According to the theory of evolution, gas molecules such as water vapor, hydrogen, methane and ammonia that represented the atmosphere on the primordial world were combined out by ultraviolet rays from the Sun, electricity from lightning, radiation from radioactive rocks and thermal energy from volcanoes. According to this non scientific scenario, the atoms that then emerged in new sequences combined together and produced the building blocks that would form the first cell.
These compounds were later transported to lakes and seas by rain. Organic compounds thus combined together and the waters of the Earth gradually grew richer in terms of these substances. The amino acids and other organic substances in this mixture then combined to produce proteins, carbohydrate chains and other increasingly complex organic substances. Because of their tendency to grow, the first large bodies that developed tried to absorb new molecules from around them. Thus bodies with more complex structures and organization, and capable of growing and multiplying, gradually emerged.

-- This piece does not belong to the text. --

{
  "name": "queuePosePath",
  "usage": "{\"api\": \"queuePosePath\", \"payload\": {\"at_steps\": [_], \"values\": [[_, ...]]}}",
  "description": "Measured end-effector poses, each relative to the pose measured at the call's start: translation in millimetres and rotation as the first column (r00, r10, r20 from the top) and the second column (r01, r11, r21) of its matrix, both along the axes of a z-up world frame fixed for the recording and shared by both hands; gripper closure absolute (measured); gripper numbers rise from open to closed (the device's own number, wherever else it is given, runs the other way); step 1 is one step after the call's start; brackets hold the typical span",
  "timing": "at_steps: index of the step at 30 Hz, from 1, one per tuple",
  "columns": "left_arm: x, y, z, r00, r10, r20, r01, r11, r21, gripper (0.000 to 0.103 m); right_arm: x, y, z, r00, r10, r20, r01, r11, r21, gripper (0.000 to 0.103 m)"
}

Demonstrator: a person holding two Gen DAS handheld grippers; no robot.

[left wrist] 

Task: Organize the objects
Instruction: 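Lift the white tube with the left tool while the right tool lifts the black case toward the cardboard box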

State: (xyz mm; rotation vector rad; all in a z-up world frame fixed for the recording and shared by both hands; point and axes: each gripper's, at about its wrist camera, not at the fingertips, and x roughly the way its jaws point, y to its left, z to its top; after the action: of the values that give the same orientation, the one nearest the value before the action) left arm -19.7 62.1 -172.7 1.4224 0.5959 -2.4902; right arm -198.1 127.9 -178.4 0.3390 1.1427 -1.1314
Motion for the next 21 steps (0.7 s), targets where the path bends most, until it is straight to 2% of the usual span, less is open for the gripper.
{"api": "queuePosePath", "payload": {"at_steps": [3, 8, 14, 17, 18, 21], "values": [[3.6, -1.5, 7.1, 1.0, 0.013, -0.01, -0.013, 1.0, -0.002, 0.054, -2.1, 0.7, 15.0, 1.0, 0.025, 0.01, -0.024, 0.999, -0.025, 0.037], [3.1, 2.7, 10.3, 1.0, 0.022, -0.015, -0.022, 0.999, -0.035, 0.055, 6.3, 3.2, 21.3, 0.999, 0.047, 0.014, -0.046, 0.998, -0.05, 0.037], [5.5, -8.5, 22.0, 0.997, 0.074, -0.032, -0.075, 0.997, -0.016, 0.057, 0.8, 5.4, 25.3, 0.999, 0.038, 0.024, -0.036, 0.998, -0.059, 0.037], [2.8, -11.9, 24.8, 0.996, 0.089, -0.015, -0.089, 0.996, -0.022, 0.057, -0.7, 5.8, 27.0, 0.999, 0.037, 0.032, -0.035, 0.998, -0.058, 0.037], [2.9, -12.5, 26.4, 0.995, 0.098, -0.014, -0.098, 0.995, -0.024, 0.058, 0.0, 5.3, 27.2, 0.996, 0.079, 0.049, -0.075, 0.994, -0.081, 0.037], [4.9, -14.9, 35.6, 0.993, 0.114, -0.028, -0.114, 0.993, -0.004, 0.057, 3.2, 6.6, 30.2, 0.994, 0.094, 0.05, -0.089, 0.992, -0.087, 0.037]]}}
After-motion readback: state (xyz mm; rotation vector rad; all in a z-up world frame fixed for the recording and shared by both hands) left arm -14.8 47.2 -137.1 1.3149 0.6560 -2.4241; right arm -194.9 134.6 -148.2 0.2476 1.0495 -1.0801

Although there is no consensus among evolutionists at this point, according to what most of them maintain, nucleic acids that also came into being outside, by chance, settled inside these bodies, known as coacervates. And when the coacervates' organizational level had risen sufficiently, they turned into the first living cells.
In the above scenario, evolutionists admit of no conscious intervention in the formation of life from inanimate substances, and claim that everything happened as the result of blind coincidences. They point to the Miller experiment as the first step in the chance emergence of life from inorganic materials. Today, however, it is recognized that the Miller experiment's assumptions regarding the chemical make-up of the early atmosphere were incorrect, and Miller himself admitted as much. Despite all evolutionist efforts, it is clear that the theory of evolution has no scientific support, neither on the molecular level nor in any other area.
Dr. Stephen C. Meyer, from Cambridge University, says that no credibility can be attached to any explanations of the origin of life that are based on chance:
While many outside origin-of-life biology may still invoke "chance" as a causal explanation for the origin of biological information, few serious researchers still do. Since molecular biologists began to appreciate the sequence specificity of proteins and nucleic acids in the 1950s and '60s, many calculations have been made to determine the probability of formulating functional proteins and nucleic acids at random. Even assuming extremely favorable prebiotic conditions (whether realistic or not) and theoretically maximal reaction rates, such calculations have invariably shown that the probability of obtaining functionally sequenced biomacromolecules at random is, in Prigogine's words, "vanishingly small . . . even on the scale of . . . billions of years.53
Thus the theory of evolution, which seeks to account for the origin of life in terms of chance, collapses at the very outset. Science clearly reveals that since chance cannot represent the origin of life, life must have been flawlessly created. Not only the first life form, but all the different life forms on Earth have been created separately. Indeed, the fossil record confirms this, showing that all the life forms on Earth emerged suddenly and with their own particular characteristics, and that they never underwent evolution.
Comparisons carried out at the molecular level show that living things did not evolve from one another, but were created independently. A great many other scientific facts besides the fossil record, the complex structures and systems in living things, and the lack of any evolutionary mechanism have in any case long since demolished the theory of evolution's claims.53. William A. Dembski, James M. Kushiner, Signs of Intelligence, Brazoss Press, ABD, 2001, p 109.